Community sets up fundraiser to help elderly woman crippled with huge tax debt save her home

A person could fall into depression if they are overwhelmed by debt. Unfortunately, that’s what happened to an elderly Fulton County woman on the brink of losing her home.

Her community stepped in and created a GoFundMe fund to help her pay off her debts.

According to the fundraising website, Ethel Callaway’s taxes went from $20 a year in 2014 to nearly $3,000 in 2021 after her homestead exemptions and senior discounts were removed. Investa, a third lien holder, now owes her over $8,000 in back tax.

The program was intended to help low-income seniors reduce their tax bills, but it’s actually doing the opposite for some elderly people in the county.

WSB-TV

“They said that the home could go up for sale on the steps of the courthouse and I do not want to lose my home,” Callaway told WSB-TV.

After failing to pay her enormous property taxes, the widow of 80 years found herself in serious debt.

Periodontist Dr. Gail McLaurin discovered Callaway’s dilemma while the latter was sitting in her dental chair.

“I’ve learned to listen to my patients, because they tell me what’s wrong,” McLaurin said.

After learning that her patient was close to losing her home of more than 40 years, she quickly realized that she needed more than dental care. And it’s all because of a hefty back tax bill that a low-income senior couldn’t possibly afford.

The GoFundMe page for Ethel Callaway
GoFundMe

Callaway had to shed the excess weight and live off minimal Social Security benefits due to the strain it placed on her shoulders.

McLaurin, a friend named Edie and McLaurin created a GoFundMe account to help her.

“We want to get her out of this horrible situation,” they wrote on the fundraiser’s page. “Your gift to this lovely, faithful, 80-year-old widow will pay off the debt owed to Investa Services and clear her liens. Going forward, she should be able to handle her taxes once again.”

Fulton County Tax Assessor automatically enrolls homeowners who are eligible for the low-income senior homestead exemption. To keep their enrollment, individuals must submit tax data and documentation every two years.

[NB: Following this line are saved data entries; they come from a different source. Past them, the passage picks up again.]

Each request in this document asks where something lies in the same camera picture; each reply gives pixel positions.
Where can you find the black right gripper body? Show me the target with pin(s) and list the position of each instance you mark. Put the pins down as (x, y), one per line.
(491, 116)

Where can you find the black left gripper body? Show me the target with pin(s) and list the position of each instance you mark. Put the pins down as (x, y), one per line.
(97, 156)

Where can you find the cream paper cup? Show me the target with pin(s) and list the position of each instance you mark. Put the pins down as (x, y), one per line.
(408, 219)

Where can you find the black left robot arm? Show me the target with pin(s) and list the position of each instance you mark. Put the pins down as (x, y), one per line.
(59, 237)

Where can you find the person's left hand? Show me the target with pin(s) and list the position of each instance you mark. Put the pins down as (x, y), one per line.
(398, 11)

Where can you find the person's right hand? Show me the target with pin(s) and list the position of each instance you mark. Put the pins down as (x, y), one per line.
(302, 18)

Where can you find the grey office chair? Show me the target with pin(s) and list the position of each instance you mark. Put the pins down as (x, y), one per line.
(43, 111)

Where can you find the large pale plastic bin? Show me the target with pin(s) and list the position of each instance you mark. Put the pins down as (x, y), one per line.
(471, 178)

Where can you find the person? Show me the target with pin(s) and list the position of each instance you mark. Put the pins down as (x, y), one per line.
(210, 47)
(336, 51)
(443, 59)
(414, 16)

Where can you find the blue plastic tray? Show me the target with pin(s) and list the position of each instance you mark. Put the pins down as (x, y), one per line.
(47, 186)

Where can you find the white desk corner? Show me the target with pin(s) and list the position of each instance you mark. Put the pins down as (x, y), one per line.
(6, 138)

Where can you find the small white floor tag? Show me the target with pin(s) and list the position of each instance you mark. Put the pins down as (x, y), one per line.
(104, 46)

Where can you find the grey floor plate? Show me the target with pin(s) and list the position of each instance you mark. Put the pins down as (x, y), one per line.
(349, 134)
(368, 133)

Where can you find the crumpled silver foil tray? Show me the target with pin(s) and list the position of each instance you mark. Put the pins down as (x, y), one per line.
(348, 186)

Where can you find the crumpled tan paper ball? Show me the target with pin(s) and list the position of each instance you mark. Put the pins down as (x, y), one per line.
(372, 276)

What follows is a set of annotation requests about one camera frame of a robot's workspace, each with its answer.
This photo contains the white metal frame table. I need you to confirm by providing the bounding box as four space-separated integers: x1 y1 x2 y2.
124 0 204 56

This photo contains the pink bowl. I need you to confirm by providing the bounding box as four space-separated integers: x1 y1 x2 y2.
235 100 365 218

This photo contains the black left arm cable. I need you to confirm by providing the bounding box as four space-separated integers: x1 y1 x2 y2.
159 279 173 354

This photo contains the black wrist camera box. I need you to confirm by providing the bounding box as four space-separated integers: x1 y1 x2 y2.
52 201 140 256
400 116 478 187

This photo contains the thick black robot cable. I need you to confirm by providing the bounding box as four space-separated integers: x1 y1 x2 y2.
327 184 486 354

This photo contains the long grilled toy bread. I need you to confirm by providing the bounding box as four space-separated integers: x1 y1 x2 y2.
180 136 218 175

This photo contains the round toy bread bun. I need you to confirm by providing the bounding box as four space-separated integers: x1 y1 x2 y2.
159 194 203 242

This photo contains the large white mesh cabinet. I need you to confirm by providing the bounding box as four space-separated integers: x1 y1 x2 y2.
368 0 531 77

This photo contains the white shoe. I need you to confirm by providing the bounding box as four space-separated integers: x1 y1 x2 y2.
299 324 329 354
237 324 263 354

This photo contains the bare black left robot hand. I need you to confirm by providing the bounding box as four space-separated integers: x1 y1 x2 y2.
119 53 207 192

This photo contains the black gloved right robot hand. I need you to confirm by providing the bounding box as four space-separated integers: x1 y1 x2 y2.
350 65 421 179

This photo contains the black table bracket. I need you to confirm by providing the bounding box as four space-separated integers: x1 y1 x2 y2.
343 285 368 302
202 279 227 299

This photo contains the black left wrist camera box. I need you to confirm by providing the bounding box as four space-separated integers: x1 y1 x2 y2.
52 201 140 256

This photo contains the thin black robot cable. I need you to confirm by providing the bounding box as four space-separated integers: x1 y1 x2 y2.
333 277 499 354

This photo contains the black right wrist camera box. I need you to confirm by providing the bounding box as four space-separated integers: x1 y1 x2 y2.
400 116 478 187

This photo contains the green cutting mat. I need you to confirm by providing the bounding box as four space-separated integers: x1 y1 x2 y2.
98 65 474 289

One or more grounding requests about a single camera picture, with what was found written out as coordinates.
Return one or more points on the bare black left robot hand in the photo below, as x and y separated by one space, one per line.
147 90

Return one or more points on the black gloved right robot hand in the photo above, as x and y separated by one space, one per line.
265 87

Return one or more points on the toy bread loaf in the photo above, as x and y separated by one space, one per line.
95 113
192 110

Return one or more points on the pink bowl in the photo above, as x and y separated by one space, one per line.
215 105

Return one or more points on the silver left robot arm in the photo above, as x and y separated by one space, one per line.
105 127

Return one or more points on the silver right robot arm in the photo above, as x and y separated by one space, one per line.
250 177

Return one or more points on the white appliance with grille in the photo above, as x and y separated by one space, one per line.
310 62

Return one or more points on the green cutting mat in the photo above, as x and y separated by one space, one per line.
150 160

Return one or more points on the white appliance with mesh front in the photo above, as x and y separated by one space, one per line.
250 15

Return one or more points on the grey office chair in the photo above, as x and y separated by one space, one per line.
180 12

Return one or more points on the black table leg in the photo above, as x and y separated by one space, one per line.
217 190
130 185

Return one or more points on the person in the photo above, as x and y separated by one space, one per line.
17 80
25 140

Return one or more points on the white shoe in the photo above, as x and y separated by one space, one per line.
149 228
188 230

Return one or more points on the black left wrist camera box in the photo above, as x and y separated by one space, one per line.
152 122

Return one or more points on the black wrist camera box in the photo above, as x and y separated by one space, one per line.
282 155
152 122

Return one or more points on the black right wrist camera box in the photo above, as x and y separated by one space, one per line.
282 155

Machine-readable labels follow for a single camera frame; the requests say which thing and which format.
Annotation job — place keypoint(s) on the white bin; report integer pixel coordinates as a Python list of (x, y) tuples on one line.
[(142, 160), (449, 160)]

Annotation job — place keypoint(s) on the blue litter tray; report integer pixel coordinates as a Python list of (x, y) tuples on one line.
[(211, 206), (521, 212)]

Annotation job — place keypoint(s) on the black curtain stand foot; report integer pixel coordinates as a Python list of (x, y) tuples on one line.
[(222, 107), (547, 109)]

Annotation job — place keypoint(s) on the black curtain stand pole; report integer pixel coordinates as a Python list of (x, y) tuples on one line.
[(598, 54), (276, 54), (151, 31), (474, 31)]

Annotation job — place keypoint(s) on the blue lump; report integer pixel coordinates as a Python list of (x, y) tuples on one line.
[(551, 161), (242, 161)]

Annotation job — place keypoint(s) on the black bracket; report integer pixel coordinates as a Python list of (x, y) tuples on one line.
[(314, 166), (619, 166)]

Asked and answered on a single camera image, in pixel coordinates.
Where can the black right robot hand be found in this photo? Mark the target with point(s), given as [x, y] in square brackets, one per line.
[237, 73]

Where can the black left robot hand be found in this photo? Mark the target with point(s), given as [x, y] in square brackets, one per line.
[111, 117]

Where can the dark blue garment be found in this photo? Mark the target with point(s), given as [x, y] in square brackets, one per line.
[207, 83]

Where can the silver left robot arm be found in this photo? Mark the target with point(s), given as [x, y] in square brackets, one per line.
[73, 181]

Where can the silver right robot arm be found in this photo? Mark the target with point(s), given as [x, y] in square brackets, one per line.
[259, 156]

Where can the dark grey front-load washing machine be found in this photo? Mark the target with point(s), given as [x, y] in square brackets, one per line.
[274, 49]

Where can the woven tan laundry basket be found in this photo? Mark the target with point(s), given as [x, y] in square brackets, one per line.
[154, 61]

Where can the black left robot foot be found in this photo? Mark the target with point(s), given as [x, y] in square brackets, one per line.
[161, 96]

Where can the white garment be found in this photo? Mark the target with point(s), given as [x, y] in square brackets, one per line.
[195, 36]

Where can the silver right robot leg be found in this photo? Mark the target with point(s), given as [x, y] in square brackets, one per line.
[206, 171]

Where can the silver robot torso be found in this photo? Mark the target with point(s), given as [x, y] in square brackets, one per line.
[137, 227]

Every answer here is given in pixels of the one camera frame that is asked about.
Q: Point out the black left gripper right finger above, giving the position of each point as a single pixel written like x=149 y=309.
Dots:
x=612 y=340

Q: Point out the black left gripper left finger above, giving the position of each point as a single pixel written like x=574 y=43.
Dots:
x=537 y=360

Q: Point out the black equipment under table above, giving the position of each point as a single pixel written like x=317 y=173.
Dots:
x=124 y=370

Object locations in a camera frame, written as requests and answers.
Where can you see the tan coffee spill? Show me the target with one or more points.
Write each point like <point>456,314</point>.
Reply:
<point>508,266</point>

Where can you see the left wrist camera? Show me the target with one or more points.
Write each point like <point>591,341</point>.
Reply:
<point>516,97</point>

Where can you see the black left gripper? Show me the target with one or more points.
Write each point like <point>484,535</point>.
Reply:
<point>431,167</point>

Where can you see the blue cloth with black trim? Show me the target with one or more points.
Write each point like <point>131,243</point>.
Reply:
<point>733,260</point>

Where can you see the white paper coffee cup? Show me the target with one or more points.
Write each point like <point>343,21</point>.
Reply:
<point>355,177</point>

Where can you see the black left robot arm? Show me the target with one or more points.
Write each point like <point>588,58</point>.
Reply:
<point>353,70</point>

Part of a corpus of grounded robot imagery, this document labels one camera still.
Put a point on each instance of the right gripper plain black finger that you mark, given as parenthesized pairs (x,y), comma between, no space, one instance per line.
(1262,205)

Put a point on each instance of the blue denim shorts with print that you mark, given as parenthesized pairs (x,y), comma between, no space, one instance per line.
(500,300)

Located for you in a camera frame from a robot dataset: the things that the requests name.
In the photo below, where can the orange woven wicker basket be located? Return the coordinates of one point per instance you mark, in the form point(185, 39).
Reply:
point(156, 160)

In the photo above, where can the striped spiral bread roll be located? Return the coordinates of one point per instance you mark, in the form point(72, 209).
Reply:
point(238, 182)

If they fail to do so, or if a property owner doesn’t respond to letters advising that a new homestead application must be submitted, Fulton County strips all their homestead exemptions, including city and school exemptions that typically renew automatically. This is because the assessor’s office has no way of knowing if the owner still occupies the property.

Pixabay

According to the GoFundMe, Callaway “was never told that this happened and believed her property tax exemptions were in place, since her situation had never changed.”

This caused her tax bills skyrocket.

“Worry, sleepless nights, tossing and turning,” Callaway said of the massive tax problems she’s facing. “It’s extremely stressful, extremely stressful and depressing and depressing.”

Atlanta legal aid attorney Stacy Reynolds said that “it’s ignoring the whole purpose of why this program was set up.”

Reynolds stated that she has seen other seniors in Fulton County deal with the same problem.

Ethel Callaway's home
WSB-TV

“It doesn’t make sense and I don’t think it follows the law. Most of the other exemptions say they continue as long as the person is still eligible,” she said.

Nearly 300 people have pitched in to Callaway’s fundraiser. To date, it has raised almost $19,000, which is way past the fundraiser’s $10,000 goal!

The good news for her is that her homestead exemptions will be restored in the future. Any funds raised beyond the target amount will go towards her home’s repair, which has seen some wear and tear as well as a leaky roof.

“I’m excited, truly blessed and I feeling so very happy. And I’m just floating along now,” Callaway said.

You can visit this GoFundMe site to make a contribution.